(Notice I did not tell you the room number. Some of you are just Evil enough that I know you'd ... you know.)
Mercer Hall used to have--right downstairs--a coffee shop/restaurant (the Tango Bistro) that we would frequent. I would go down first thing in the morning, read my 100-pp daily quota for Kirkus Reviews, read the Times on Kindle, sipping coffee; Joyce would join me in a bit, and we would have breakfast (part of the price of the room). I always had the same thing (can you imagine?): bowl of granola and fruit and yogurt. I loved it. Dreamed about it back in Hudson.
And then--last year--the Tango was gone, and in its place was an upscale restaurant--a very, very nice one--but no more breakfasts downstairs. So we had to go find another place--which we did: Coffee Culture, a chain of large Starbucky shops in the area. It's nice. I get "my" leather (faux?) chair where I sit and do the usual until Joyce arrives. But it's not the same. No granola cum fruit & yogurt, for one thing. And it's not right downstairs.
Change. I don't like it.
Right down the street is a bakery we love. We would get a baguette every day, take it back to the room to share for lunch--and late-night snacking after returning from our evening show. This morning (Tuesday) we went to place our order, but the clerk told us: "We don't have baguettes anymore. Didn't sell enough." What they did have were fatty pastries that I would love to eat by the cubic yard but cannot eat even by the cubic inch--not any longer.
Change. I really don't like it.
A few years ago we found a wonderful little restaurant--the York Street Kitchen, right on (would you believe it?) York Street. It was a small place, out of the way, that took no reservations. So we would speed-walk there after our 2:00 matinee was over--and usually got a small table right away for wonderful salads and sandwiches--local ingredients. You know ... ?
Last year, we sped-walked to the York Street Kitchen and found ... an empty storefront. They'd moved to a new location, less convenient, up on a busier street, Erie Street (new name: the York Street Kitchen on Erie--no kidding). We went once; it wasn't the same experience. Pouting, immature, we did not go there again last year. But we'll give it a whirl again this week. (We've matured.)

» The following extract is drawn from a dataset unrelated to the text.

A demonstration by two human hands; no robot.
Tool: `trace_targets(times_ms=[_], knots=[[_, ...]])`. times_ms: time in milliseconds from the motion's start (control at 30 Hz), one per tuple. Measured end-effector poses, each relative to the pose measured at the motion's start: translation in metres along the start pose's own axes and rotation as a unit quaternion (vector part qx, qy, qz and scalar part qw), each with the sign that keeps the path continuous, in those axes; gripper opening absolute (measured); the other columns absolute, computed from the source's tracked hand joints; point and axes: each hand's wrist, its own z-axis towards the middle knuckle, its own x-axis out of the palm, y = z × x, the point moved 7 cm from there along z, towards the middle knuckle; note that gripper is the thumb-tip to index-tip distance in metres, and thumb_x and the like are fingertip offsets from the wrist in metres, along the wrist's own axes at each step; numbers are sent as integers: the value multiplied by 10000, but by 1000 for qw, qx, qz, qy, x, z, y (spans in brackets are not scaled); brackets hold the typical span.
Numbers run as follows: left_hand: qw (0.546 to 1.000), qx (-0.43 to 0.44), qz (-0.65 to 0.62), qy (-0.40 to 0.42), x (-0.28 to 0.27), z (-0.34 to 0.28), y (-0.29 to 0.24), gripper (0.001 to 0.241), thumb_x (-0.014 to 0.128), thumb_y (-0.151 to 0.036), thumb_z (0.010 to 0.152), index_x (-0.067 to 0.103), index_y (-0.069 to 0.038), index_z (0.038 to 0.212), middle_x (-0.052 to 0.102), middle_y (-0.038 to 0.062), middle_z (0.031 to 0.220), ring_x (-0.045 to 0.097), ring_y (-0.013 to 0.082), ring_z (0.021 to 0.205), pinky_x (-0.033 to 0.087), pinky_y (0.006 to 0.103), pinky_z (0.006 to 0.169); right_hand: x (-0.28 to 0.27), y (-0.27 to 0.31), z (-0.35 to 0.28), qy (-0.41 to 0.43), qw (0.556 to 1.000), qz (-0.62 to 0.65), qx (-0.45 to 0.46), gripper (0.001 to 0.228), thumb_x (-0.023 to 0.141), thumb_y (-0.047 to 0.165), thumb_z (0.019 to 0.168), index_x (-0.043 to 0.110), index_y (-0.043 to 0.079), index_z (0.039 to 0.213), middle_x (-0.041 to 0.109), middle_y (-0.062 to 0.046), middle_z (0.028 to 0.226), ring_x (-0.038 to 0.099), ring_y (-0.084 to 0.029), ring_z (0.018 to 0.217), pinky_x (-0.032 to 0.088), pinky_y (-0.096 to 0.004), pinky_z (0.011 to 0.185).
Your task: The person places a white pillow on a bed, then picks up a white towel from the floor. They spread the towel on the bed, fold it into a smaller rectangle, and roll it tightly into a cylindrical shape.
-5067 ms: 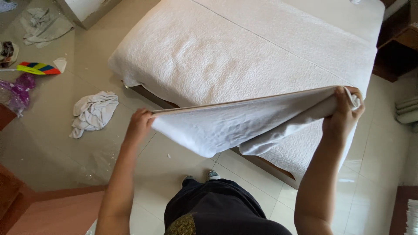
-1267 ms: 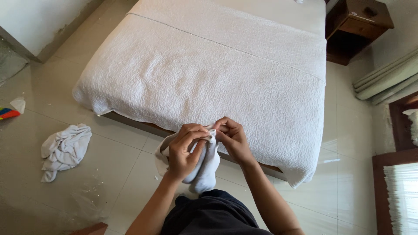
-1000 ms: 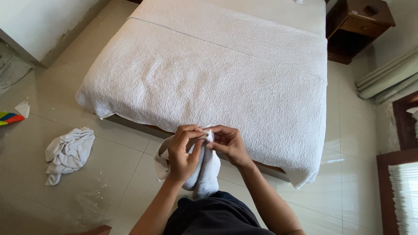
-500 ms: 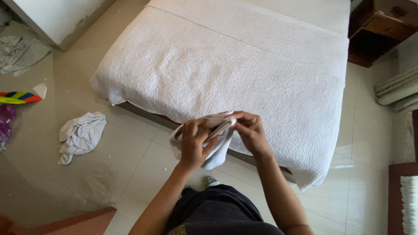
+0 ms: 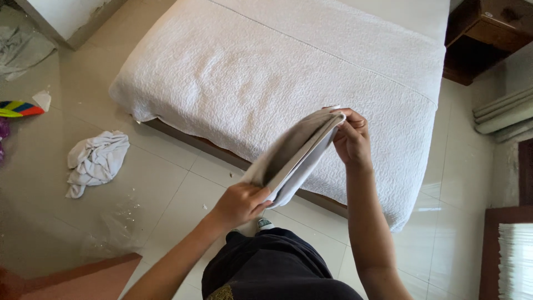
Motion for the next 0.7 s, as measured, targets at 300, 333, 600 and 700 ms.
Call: trace_targets(times_ms=[300, 333, 600, 700], knots=[[977, 49, 176, 112, -21, 0, 6, 186, 666, -245, 933, 761, -89, 901, 751, 38, 1037, 617, 218, 1188, 392, 444, 1114, -44, 5, -10, -14, 999, -51, 2, 158, 609, -1, 1025, 691, -47, 1152, 720, -200, 1232, 712, -245, 1111, 566, -359, 1028], [977, 49, 176, 113, -20, -2, 1, 186, 666, -245, 933, 761, -89, 901, 751, 38, 1037, 617, 218, 1188, 392, 444, 1114, -58, -1, -8, -15, 999, -50, 2, 158, 609, -1, 1025, 691, -47, 1152, 720, -200, 1232, 712, -245, 1111, 566, -359, 1028], [971, 178, 102, 126, 6, -7, -55, 104, 643, -141, 962, 690, -72, 1026, 719, 74, 1060, 640, 298, 1140, 500, 446, 1086, -78, -8, -14, -97, 995, -24, 3, 125, 593, 16, 1021, 699, -13, 1079, 720, -196, 1208, 711, -286, 1191, 571, -418, 1092], [964, 144, 175, 136, 16, -6, -36, 231, 626, -98, 878, 665, -145, 1100, 720, 57, 1114, 636, 332, 1137, 563, 442, 968, -85, -10, -20, -81, 996, -23, 4, 116, 600, 17, 1030, 693, -10, 1093, 720, -205, 1210, 714, -296, 1171, 579, -434, 1050]])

Change. I really, really don't like it.
At my age, planning a year in advance is always a little--what?--hopeful? Foolish? Arrogant? All of the above? I mean, it's all those things for anyone, really, Life and Death being what they are. And Chance sometimes being a cruelly capricious fellow.
Remember that sonnet by Edna St. Vincent Millay--the one about the folly of planning?

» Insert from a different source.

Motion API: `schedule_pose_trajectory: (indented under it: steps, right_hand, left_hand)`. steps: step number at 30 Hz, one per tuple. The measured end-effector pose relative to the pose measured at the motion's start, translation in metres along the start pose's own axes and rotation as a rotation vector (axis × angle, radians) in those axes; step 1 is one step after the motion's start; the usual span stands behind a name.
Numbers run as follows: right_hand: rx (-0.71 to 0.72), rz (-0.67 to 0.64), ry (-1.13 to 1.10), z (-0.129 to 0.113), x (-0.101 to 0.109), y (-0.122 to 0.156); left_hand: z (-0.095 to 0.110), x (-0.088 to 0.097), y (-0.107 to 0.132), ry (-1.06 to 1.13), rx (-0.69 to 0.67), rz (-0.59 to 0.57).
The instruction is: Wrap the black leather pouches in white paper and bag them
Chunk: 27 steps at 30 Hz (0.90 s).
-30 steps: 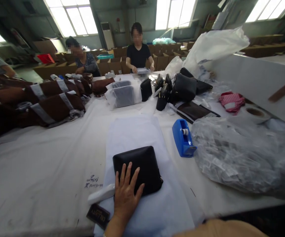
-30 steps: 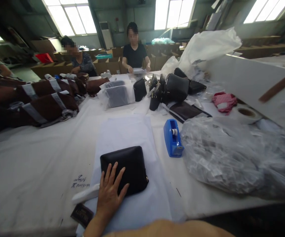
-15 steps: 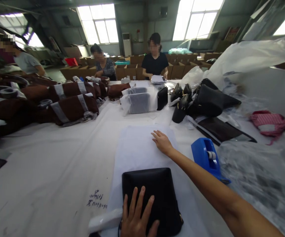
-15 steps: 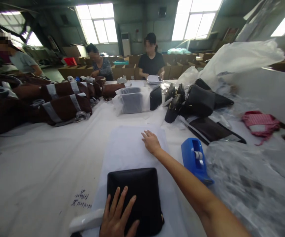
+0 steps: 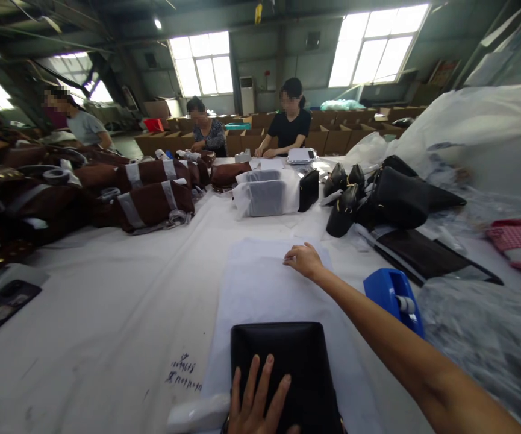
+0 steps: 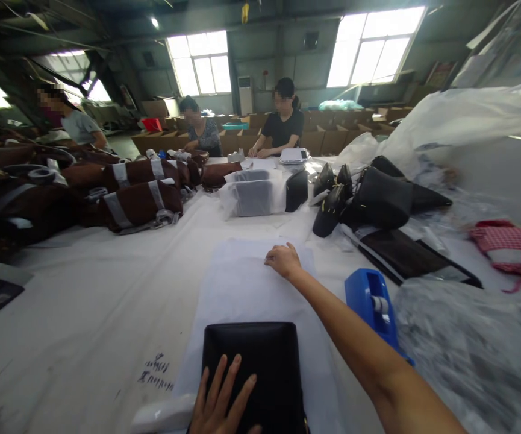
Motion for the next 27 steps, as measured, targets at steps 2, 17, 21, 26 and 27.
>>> schedule_pose_trajectory:
  steps: [2,17,21,26,27]
  right_hand:
    - [0.004,0.025,-0.012,-0.001,0.006,0.005]
    - [0.150,0.091,0.097,-0.012,0.007,0.012]
    - [0.214,0.161,0.083,-0.019,0.016,0.019]
    - [0.333,0.344,0.036,-0.030,0.038,0.042]
    - [0.371,0.385,0.017,-0.033,0.042,0.050]
  left_hand:
    - [0.000,0.002,0.000,0.012,0.009,-0.014]
    - [-0.002,-0.005,0.003,-0.059,-0.039,0.084]
    - [-0.002,-0.005,0.003,-0.043,-0.041,0.046]
    - [0.001,0.006,-0.003,-0.031,0.001,-0.031]
    - [0.002,0.010,-0.007,-0.031,0.004,-0.052]
Point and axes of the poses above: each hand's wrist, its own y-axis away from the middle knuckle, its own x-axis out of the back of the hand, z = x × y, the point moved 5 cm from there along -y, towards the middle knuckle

Read history, thus learn how small a space
You may inhabit, nor inhabit long
In crowding Cosmos — in that confined place
Work boldly; build your flimsy barriers strong;
Turn round and round, make warm your nest; among
The other hunting beasts, keep heart and face, —
Not to betray the doomed and splendid race
You are so proud of, to which you belong.

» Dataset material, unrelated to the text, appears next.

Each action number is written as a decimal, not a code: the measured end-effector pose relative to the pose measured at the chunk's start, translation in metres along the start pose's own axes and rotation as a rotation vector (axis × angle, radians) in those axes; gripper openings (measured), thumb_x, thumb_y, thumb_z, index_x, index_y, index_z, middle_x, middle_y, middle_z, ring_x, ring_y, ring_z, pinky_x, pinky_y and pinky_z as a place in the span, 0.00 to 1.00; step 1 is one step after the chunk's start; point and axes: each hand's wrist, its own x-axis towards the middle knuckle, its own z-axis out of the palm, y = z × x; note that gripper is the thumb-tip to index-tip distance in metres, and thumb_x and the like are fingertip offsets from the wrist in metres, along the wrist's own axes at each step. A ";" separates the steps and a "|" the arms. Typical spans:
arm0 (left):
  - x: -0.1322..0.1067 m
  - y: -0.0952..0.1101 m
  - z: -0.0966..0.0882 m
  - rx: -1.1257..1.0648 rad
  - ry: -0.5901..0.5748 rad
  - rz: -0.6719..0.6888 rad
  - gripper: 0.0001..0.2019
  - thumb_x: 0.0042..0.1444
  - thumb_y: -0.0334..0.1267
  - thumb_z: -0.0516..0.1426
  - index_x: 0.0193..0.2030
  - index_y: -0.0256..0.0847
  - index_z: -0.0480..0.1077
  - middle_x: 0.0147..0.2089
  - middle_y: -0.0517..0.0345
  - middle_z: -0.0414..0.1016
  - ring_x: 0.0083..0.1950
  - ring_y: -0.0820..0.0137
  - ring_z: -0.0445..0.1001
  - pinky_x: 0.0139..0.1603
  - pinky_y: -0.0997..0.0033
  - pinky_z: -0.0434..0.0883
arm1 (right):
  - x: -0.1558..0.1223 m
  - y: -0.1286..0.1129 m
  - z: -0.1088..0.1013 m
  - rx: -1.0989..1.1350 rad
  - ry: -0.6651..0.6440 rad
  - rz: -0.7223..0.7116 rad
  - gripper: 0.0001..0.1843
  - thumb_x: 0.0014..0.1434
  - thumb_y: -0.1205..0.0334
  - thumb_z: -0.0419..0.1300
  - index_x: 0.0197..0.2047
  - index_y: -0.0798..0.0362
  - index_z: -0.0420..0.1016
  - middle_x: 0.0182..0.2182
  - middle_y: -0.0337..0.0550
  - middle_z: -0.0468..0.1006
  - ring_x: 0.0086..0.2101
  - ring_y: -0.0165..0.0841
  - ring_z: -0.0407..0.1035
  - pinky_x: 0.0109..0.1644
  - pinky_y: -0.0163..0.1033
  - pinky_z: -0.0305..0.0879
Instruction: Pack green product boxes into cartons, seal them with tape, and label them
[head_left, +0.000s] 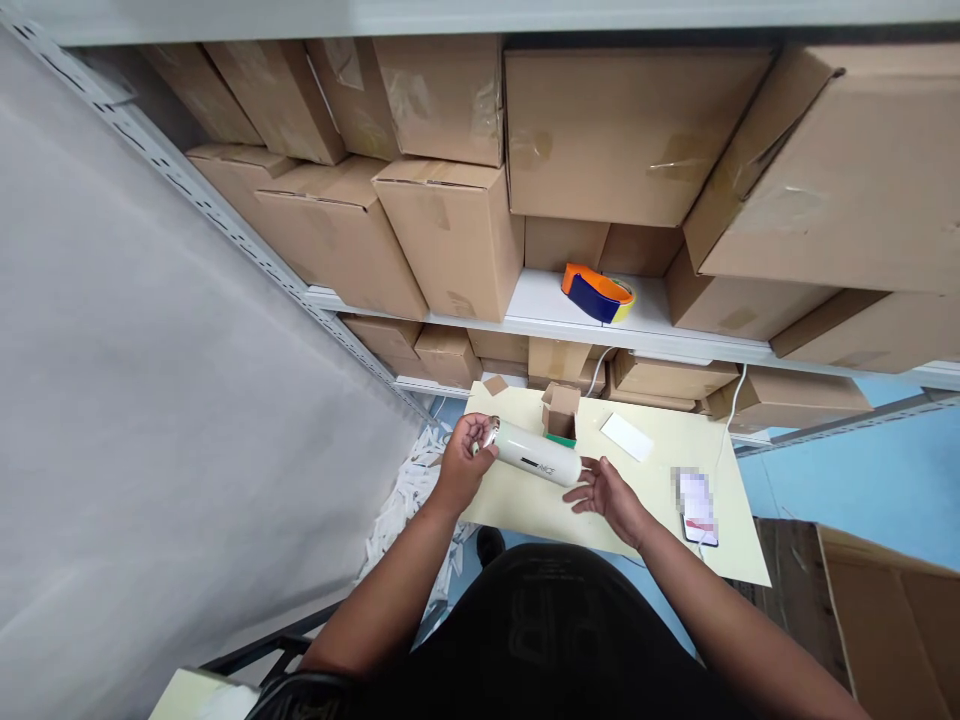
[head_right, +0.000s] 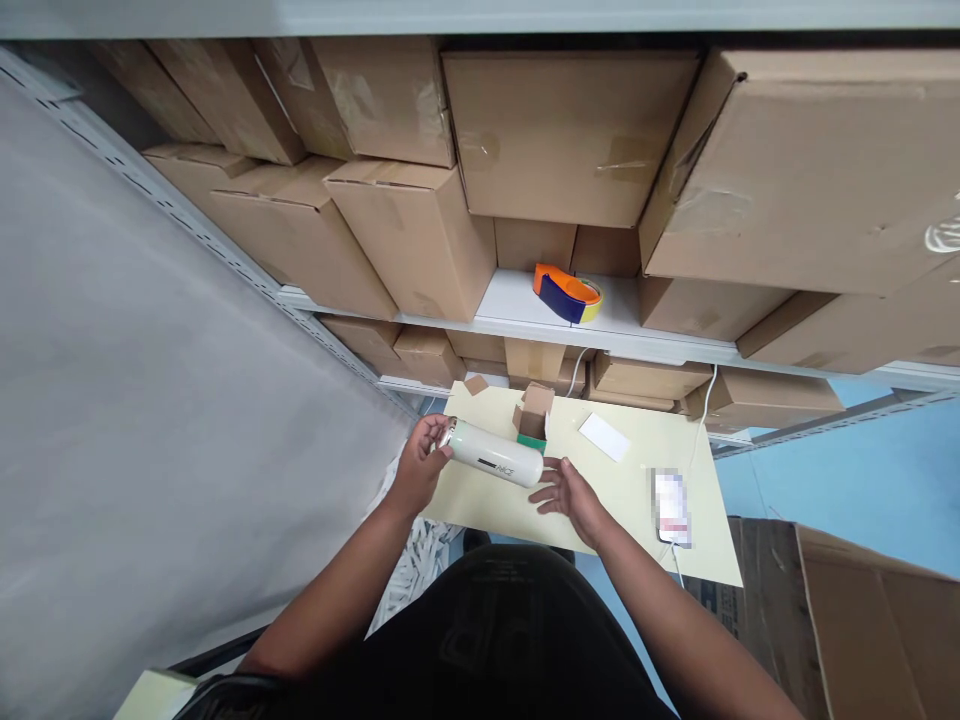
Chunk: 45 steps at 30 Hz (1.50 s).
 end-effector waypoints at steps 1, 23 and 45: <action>-0.002 -0.003 0.004 -0.061 -0.018 -0.004 0.19 0.49 0.38 0.61 0.49 0.45 0.67 0.47 0.55 0.74 0.50 0.65 0.73 0.54 0.65 0.70 | -0.004 -0.006 0.008 0.088 -0.077 0.033 0.38 0.65 0.27 0.48 0.59 0.50 0.72 0.51 0.56 0.79 0.40 0.47 0.79 0.42 0.52 0.75; -0.028 -0.018 0.051 -0.055 -0.342 -0.090 0.35 0.45 0.52 0.73 0.56 0.44 0.66 0.53 0.53 0.69 0.52 0.61 0.70 0.51 0.67 0.70 | -0.024 -0.067 -0.005 0.082 0.164 -0.375 0.36 0.57 0.32 0.63 0.59 0.45 0.68 0.49 0.48 0.75 0.43 0.42 0.72 0.40 0.46 0.75; -0.055 0.027 0.138 -0.210 -0.157 -0.058 0.35 0.55 0.52 0.65 0.66 0.42 0.63 0.60 0.46 0.76 0.60 0.56 0.74 0.60 0.57 0.70 | -0.051 -0.040 -0.021 0.026 -0.222 -0.162 0.37 0.50 0.50 0.73 0.61 0.46 0.67 0.52 0.48 0.76 0.49 0.46 0.73 0.50 0.52 0.73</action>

For trouble comes to all of us: the rat
Has courage, in adversity, to fight;
But what a shining animal is man,
Who knows, when pain subsides, that is not that,
For worse than that must follow — yet can write
Music; can laugh; play tennis; even plan.
Last year I was afraid that the ensuing year would find me on hormone therapy for my obstreperous prostate cancer--and that I wouldn't feel well enough to come. That was a cause for some near-despair, believe me. But I booked our room, anyway, ordered our tickets. Isn't the joy of life getting to do the things you love with the people you love?
Well, this year I am indeed on hormone therapy, but, so far (cross fingers and other superstitious acts) I have felt well enough to come here, to be here, to do here what I need and want to do here.
Some year, I know, I will not be able to come. We brought my mother with us a couple of times, not all that long ago; it's impossible for her now--she can barely get across her room nowadays. I feel so bad that I don't even tell her where we are this week. I know it would make her feel bad.
No, I don't like change.
In fact, much of the time I just plain hate it.